Lexicon Nederland en België

Liek Mulder (1994)

Gepubliceerd op 02-08-2017

Merchant(s) Adventurers

betekenis & definitie

Merchant(s) Adventurers, Engelse kooplieden, eind 14e eeuw verenigd in een compagnie voor de buitenlandse handel. De compagnie kwam omstreeks 1500 tot grote bloei en verdrong de → Hanze.
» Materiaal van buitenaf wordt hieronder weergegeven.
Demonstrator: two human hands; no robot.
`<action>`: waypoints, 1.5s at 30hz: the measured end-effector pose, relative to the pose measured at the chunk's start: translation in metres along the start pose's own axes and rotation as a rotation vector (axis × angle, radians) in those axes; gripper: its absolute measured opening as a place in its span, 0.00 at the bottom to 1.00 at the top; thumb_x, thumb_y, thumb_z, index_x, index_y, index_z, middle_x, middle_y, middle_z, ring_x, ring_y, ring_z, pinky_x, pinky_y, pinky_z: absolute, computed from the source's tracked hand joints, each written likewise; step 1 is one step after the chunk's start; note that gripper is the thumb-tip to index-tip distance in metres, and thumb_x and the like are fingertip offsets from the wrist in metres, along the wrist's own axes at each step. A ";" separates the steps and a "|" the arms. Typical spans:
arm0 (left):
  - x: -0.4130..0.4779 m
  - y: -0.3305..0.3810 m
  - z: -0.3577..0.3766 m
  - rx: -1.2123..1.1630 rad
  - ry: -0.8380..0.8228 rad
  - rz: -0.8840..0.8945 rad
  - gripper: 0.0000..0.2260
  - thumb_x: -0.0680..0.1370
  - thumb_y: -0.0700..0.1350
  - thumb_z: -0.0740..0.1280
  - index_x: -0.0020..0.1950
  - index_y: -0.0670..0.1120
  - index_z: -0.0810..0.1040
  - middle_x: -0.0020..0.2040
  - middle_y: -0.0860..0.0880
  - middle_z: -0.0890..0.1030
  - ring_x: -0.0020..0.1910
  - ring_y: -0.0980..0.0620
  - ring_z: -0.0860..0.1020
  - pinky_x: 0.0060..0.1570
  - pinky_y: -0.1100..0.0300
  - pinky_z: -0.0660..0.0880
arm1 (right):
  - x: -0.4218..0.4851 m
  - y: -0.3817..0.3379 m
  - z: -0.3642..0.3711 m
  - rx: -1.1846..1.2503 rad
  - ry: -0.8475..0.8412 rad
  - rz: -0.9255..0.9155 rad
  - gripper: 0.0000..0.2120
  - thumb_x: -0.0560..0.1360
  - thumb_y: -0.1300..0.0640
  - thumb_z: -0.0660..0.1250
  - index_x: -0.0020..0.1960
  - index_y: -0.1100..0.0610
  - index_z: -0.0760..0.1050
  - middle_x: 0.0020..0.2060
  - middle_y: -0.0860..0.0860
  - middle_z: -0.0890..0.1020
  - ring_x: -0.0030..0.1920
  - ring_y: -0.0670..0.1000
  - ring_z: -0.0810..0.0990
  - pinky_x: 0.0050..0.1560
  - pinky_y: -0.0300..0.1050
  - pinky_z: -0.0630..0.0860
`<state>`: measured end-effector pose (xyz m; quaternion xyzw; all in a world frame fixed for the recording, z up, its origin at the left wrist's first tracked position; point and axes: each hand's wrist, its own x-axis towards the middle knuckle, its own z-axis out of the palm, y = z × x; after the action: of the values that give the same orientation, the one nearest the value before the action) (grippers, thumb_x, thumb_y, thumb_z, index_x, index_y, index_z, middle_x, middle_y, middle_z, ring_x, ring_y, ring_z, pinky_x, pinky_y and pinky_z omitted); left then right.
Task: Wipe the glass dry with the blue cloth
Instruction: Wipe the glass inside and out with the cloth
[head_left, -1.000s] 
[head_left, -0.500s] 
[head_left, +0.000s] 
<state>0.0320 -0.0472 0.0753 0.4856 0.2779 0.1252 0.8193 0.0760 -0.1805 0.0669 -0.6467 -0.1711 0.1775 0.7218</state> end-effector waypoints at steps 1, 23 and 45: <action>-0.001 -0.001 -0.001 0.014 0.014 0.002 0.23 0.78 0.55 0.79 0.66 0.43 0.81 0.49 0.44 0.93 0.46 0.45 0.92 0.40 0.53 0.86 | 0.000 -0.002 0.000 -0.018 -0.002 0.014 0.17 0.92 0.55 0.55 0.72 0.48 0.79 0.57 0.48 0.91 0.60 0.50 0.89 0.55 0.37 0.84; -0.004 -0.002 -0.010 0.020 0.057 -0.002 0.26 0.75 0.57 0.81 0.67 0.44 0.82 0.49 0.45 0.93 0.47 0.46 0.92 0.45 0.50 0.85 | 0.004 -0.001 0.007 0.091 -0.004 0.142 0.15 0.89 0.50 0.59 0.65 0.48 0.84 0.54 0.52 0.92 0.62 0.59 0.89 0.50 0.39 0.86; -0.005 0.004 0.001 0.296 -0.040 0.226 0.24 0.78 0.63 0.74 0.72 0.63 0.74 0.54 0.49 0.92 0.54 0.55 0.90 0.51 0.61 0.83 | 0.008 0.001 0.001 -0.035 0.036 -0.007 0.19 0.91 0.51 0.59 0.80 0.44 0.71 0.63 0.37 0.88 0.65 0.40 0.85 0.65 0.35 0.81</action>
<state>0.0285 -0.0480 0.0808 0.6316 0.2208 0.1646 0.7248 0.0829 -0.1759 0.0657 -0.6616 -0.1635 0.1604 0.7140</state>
Men vestigde zich in Antwerpen en in Hamburg. Op 25.5.1573 werd met de opstandige Nederlandse gewesten een verdrag gesloten, waarbij de Merchant(s) Adventurers beperkte vrijheid kregen op de Schelde te varen, terwijl zij de invoer van munitie in Holland en Zeeland zouden bevorderen en een lening in Engeland zouden plaatsen. Zij beheersten in de 16e eeuw de lakenhandel en verlegden in 1582 de stapel van Engels laken naar Middelburg. In de loop van de 17e eeuw nam hun betekenis sterk af en gingen hun privileges grotendeels verloren. Na een verblijf in Delft (1621) en in Rotterdam (1636) werd hun vestiging in Dordrecht in 1670 opgeheven. Het onbelangrijk geworden kantoor in Hamburg werd in 1807 door Napoleon gesloten.